Ana, a 24-year-old from Spain, and Melissa, a 19-year-old from Germany, were also in the area. The two were in a bar and attempting to leave at 23:00 local time (14:00 BST) when they observed ambulances entering an alley and police urging patrons to make room for dead corpses and the injured.

“There were so many people that normal folks had to perform CPR. So everyone began to provide assistance,” Ana stated to BBC.

She stated that two friends who were trained in CPR had gone to assist, but several individuals had died in their care.

Ana then proceeded to assist as she listened to instructions.

“They instructed me on how to position their heads and mouths, among other things. I attempted to assist, but they were both already deceased. The majority of the individuals they brought in to perform CPR were already not breathing, so they were helpless.”

“We were helpless, and that was the greatest trauma,” she said.

Videos from the scene show scores of people performing CPR on street-lined dead. A BBC correspondent on the scene reported seeing a number of ambulances, tens of thousands of individuals, and numerous bodies covered in blue blankets. It was difficult for ambulances to navigate the masses of people.

As is typical in such rapidly unfolding tragedies, news of what had transpired was trickling in piecemeal.

Initial reports indicated that perhaps fifty people had experienced cardiac arrests, a frequent cause of death during a crush, but it was evident from the gruesome images of body bags filling the streets that this was a significant tragedy.

At 02:30 local time, the first confirmed death toll was announced (17:30 BST). According to officials, 59 people were killed and 150 were injured. One hour later, the death toll had risen to 120, with 100 injured, and continued to rise throughout the night, eventually topping 150.

Mr. Ahammed stated that even hours after the incident, people in the vicinity were still celebrating, as music could still be heard emanating from local bars and clubs. It is unclear whether these establishments and their clientele were aware of the gravity of the situation.

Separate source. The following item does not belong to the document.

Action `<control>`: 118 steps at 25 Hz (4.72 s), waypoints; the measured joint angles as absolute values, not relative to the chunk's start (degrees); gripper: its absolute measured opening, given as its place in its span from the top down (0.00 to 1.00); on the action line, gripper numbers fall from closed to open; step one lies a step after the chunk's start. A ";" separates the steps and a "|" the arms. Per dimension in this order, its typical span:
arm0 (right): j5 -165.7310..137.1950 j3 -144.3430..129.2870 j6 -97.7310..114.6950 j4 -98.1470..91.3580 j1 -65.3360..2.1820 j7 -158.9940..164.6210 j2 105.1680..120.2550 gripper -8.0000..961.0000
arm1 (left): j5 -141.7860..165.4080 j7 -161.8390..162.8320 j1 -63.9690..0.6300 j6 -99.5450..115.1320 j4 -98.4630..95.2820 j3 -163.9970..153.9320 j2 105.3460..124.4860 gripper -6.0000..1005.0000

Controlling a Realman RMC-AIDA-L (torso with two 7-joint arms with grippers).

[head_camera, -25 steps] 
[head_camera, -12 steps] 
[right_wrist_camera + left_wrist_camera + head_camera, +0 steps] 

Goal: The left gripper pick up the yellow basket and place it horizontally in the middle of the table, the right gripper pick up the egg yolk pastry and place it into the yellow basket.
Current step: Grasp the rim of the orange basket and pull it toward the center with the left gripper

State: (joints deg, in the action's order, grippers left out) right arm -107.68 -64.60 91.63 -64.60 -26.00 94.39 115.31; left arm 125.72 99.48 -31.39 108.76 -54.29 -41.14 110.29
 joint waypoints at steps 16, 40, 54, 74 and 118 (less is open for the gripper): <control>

President Yoon Suk-yeol of South Korea conducted an emergency meeting and announced an investigation into the cause of the crush within hours of the tragedy occurring. On Sunday morning, he declared a national period of mourning.

“My heart is heavy and I am struggling to cope with my loss,” he added, adding that he felt “responsible for the lives and safety of others.”

On Sunday afternoons, Itaewon is often bustling with activity, but the day following the disaster, many businesses, restaurants, and cafés were closed, and the area’s main thoroughfare was sealed off. A neighborhood resident told the BBC that the sight of corpse bags on the street startled her.

As the nation grapples with how the tragedy transpired, the focus will undoubtedly go to safety regulations and crowd control measures, as people question whether more could have been done to prevent it.